*WHAT TO PRODUCE*
The output should be all entries, each matching the original exactly.

★ ★ ★ ★ ★ ★ ★

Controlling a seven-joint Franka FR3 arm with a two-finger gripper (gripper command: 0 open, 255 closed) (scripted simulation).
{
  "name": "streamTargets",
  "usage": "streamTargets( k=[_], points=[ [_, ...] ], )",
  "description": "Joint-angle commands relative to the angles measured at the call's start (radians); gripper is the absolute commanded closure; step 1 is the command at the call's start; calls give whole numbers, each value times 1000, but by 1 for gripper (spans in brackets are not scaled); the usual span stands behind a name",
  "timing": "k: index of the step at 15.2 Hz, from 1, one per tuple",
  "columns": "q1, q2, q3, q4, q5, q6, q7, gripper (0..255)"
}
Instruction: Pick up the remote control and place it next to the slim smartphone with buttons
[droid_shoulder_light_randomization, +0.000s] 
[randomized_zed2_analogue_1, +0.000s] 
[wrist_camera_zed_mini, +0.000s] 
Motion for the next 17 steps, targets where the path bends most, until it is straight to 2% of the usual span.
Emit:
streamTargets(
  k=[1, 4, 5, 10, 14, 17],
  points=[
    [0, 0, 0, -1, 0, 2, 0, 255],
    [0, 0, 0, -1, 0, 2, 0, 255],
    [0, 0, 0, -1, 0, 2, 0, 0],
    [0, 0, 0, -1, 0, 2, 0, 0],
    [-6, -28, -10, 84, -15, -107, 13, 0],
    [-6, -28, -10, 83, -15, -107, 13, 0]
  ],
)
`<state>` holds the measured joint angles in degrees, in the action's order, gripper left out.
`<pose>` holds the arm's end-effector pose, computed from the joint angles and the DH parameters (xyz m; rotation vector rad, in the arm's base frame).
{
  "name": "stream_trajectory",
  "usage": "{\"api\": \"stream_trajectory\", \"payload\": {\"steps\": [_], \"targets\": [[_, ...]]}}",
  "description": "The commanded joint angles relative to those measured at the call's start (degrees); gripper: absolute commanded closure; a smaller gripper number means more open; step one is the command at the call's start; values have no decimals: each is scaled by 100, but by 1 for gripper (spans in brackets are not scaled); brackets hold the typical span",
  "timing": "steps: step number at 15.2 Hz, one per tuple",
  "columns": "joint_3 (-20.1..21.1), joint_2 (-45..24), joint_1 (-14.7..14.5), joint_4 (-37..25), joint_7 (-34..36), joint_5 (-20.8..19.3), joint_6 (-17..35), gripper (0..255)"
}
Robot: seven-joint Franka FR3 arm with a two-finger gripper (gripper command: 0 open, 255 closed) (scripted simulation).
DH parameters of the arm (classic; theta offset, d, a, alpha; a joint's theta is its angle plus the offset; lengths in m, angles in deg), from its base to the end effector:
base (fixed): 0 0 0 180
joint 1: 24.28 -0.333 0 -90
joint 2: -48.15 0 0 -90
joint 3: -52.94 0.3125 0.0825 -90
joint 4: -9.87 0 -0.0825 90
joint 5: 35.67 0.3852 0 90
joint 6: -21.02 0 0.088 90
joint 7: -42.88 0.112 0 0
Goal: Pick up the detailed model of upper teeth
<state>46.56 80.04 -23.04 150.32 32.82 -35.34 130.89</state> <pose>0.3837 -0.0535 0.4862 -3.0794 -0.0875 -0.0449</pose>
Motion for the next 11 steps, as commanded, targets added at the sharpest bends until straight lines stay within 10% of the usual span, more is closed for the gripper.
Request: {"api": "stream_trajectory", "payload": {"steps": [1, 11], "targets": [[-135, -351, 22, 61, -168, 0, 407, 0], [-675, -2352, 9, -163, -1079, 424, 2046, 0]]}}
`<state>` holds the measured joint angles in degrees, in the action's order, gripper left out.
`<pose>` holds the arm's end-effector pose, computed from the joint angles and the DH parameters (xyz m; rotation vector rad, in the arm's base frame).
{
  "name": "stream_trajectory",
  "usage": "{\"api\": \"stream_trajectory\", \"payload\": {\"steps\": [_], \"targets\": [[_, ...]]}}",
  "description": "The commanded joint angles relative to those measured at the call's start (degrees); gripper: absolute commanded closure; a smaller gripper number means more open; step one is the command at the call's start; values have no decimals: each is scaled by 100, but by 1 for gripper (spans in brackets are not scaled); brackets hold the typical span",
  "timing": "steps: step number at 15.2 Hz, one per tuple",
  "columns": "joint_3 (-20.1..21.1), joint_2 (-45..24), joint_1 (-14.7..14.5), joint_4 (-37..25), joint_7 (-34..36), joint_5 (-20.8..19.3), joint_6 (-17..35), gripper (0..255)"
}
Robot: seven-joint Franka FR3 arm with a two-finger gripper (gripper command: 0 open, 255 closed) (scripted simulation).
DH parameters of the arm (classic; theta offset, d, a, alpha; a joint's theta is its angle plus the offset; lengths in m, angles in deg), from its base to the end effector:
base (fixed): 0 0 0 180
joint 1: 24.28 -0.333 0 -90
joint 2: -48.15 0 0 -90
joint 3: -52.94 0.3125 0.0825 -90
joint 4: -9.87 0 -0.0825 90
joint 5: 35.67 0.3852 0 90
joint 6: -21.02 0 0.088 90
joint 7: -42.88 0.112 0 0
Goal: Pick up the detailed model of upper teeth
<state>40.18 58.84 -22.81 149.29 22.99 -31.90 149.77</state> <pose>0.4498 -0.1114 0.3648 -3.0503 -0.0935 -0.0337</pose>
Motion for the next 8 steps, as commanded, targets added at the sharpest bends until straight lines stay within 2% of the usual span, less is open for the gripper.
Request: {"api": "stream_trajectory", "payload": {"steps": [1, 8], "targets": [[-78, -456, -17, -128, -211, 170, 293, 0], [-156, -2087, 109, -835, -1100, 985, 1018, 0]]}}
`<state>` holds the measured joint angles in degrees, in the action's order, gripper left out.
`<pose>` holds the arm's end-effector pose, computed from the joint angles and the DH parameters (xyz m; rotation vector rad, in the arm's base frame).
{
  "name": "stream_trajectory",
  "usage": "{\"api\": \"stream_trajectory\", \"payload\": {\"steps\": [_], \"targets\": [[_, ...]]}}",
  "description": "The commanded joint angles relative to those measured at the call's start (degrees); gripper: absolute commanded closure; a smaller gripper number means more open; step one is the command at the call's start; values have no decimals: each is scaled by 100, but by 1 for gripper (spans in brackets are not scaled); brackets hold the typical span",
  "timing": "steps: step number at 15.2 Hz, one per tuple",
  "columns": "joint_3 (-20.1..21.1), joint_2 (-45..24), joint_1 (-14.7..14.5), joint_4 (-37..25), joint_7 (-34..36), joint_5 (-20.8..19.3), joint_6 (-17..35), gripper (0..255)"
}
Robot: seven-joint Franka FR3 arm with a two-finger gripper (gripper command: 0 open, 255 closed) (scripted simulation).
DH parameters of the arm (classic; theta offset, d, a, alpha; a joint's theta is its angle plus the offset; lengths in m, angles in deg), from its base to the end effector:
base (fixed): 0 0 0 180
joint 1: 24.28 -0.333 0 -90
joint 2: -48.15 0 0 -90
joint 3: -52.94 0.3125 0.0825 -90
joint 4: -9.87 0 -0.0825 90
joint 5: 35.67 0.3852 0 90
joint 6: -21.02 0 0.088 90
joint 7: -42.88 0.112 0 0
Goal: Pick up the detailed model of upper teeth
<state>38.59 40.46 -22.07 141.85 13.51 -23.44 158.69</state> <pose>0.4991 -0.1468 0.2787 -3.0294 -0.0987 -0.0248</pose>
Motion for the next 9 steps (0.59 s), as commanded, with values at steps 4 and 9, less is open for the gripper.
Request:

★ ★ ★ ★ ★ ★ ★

*ANSWER SPACE*
Controlling a seven-joint Franka FR3 arm with a two-finger gripper (gripper command: 0 open, 255 closed) (scripted simulation).
{
  "name": "streamTargets",
  "usage": "streamTargets( k=[_], points=[ [_, ...] ], )",
  "description": "Joint-angle commands relative to the angles measured at the call's start (radians); gripper is the absolute commanded closure; step 1 is the command at the call's start; calls give whole numbers, each value times 1000, but by 1 for gripper (spans in brackets are not scaled); the usual span stands behind a name",
  "timing": "k: index of the step at 15.2 Hz, from 1, one per tuple",
  "columns": "q1, q2, q3, q4, q5, q6, q7, gripper (0..255)"
}
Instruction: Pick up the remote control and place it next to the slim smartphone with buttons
[droid_shoulder_light_randomization, +0.000s] 
[randomized_zed2_analogue_1, +0.000s] 
[wrist_camera_zed_mini, +0.000s] 
Motion for the next 17 steps, targets where the path bends most, until it is straight to 2% of the usual span.
Emit:
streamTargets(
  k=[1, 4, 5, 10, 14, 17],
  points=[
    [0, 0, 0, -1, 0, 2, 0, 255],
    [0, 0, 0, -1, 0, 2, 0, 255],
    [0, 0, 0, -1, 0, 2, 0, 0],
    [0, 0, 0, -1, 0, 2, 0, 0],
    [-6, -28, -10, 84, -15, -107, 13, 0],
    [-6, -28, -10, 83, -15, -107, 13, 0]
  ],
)
`<state>` holds the measured joint angles in degrees, in the action's order, gripper left out.
`<pose>` holds the arm's end-effector pose, computed from the joint angles and the DH parameters (xyz m; rotation vector rad, in the arm's base frame).
{
  "name": "stream_trajectory",
  "usage": "{\"api\": \"stream_trajectory\", \"payload\": {\"steps\": [_], \"targets\": [[_, ...]]}}",
  "description": "The commanded joint angles relative to those measured at the call's start (degrees); gripper: absolute commanded closure; a smaller gripper number means more open; step one is the command at the call's start; values have no decimals: each is scaled by 100, but by 1 for gripper (spans in brackets are not scaled); brackets hold the typical span",
  "timing": "steps: step number at 15.2 Hz, one per tuple",
  "columns": "joint_3 (-20.1..21.1), joint_2 (-45..24), joint_1 (-14.7..14.5), joint_4 (-37..25), joint_7 (-34..36), joint_5 (-20.8..19.3), joint_6 (-17..35), gripper (0..255)"
}
Robot: seven-joint Franka FR3 arm with a two-finger gripper (gripper command: 0 open, 255 closed) (scripted simulation).
DH parameters of the arm (classic; theta offset, d, a, alpha; a joint's theta is its angle plus the offset; lengths in m, angles in deg), from its base to the end effector:
base (fixed): 0 0 0 180
joint 1: 24.28 -0.333 0 -90
joint 2: -48.15 0 0 -90
joint 3: -52.94 0.3125 0.0825 -90
joint 4: -9.87 0 -0.0825 90
joint 5: 35.67 0.3852 0 90
joint 6: -21.02 0 0.088 90
joint 7: -42.88 0.112 0 0
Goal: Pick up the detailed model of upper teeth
<state>46.56 80.04 -23.04 150.32 32.82 -35.34 130.89</state> <pose>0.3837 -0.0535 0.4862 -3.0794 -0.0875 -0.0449</pose>
Motion for the next 11 steps, as commanded, targets added at the sharpest bends until straight lines stay within 10% of the usual span, more is closed for the gripper.
Request: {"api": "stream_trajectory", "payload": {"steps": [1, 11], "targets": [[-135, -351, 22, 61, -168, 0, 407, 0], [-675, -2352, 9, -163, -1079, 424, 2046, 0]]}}
`<state>` holds the measured joint angles in degrees, in the action's order, gripper left out.
`<pose>` holds the arm's end-effector pose, computed from the joint angles and the DH parameters (xyz m; rotation vector rad, in the arm's base frame).
{
  "name": "stream_trajectory",
  "usage": "{\"api\": \"stream_trajectory\", \"payload\": {\"steps\": [_], \"targets\": [[_, ...]]}}",
  "description": "The commanded joint angles relative to those measured at the call's start (degrees); gripper: absolute commanded closure; a smaller gripper number means more open; step one is the command at the call's start; values have no decimals: each is scaled by 100, but by 1 for gripper (spans in brackets are not scaled); brackets hold the typical span",
  "timing": "steps: step number at 15.2 Hz, one per tuple",
  "columns": "joint_3 (-20.1..21.1), joint_2 (-45..24), joint_1 (-14.7..14.5), joint_4 (-37..25), joint_7 (-34..36), joint_5 (-20.8..19.3), joint_6 (-17..35), gripper (0..255)"
}
Robot: seven-joint Franka FR3 arm with a two-finger gripper (gripper command: 0 open, 255 closed) (scripted simulation).
DH parameters of the arm (classic; theta offset, d, a, alpha; a joint's theta is its angle plus the offset; lengths in m, angles in deg), from its base to the end effector:
base (fixed): 0 0 0 180
joint 1: 24.28 -0.333 0 -90
joint 2: -48.15 0 0 -90
joint 3: -52.94 0.3125 0.0825 -90
joint 4: -9.87 0 -0.0825 90
joint 5: 35.67 0.3852 0 90
joint 6: -21.02 0 0.088 90
joint 7: -42.88 0.112 0 0
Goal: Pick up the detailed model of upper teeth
<state>40.18 58.84 -22.81 149.29 22.99 -31.90 149.77</state> <pose>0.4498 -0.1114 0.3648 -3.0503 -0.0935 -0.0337</pose>
Motion for the next 8 steps, as commanded, targets added at the sharpest bends until straight lines stay within 2% of the usual span, less is open for the gripper.
Request: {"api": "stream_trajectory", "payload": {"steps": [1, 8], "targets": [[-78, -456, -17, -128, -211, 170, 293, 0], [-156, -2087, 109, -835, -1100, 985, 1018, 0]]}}
`<state>` holds the measured joint angles in degrees, in the action's order, gripper left out.
`<pose>` holds the arm's end-effector pose, computed from the joint angles and the DH parameters (xyz m; rotation vector rad, in the arm's base frame).
{
  "name": "stream_trajectory",
  "usage": "{\"api\": \"stream_trajectory\", \"payload\": {\"steps\": [_], \"targets\": [[_, ...]]}}",
  "description": "The commanded joint angles relative to those measured at the call's start (degrees); gripper: absolute commanded closure; a smaller gripper number means more open; step one is the command at the call's start; values have no decimals: each is scaled by 100, but by 1 for gripper (spans in brackets are not scaled); brackets hold the typical span",
  "timing": "steps: step number at 15.2 Hz, one per tuple",
  "columns": "joint_3 (-20.1..21.1), joint_2 (-45..24), joint_1 (-14.7..14.5), joint_4 (-37..25), joint_7 (-34..36), joint_5 (-20.8..19.3), joint_6 (-17..35), gripper (0..255)"
}
Robot: seven-joint Franka FR3 arm with a two-finger gripper (gripper command: 0 open, 255 closed) (scripted simulation).
DH parameters of the arm (classic; theta offset, d, a, alpha; a joint's theta is its angle plus the offset; lengths in m, angles in deg), from its base to the end effector:
base (fixed): 0 0 0 180
joint 1: 24.28 -0.333 0 -90
joint 2: -48.15 0 0 -90
joint 3: -52.94 0.3125 0.0825 -90
joint 4: -9.87 0 -0.0825 90
joint 5: 35.67 0.3852 0 90
joint 6: -21.02 0 0.088 90
joint 7: -42.88 0.112 0 0
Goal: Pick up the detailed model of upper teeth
<state>38.59 40.46 -22.07 141.85 13.51 -23.44 158.69</state> <pose>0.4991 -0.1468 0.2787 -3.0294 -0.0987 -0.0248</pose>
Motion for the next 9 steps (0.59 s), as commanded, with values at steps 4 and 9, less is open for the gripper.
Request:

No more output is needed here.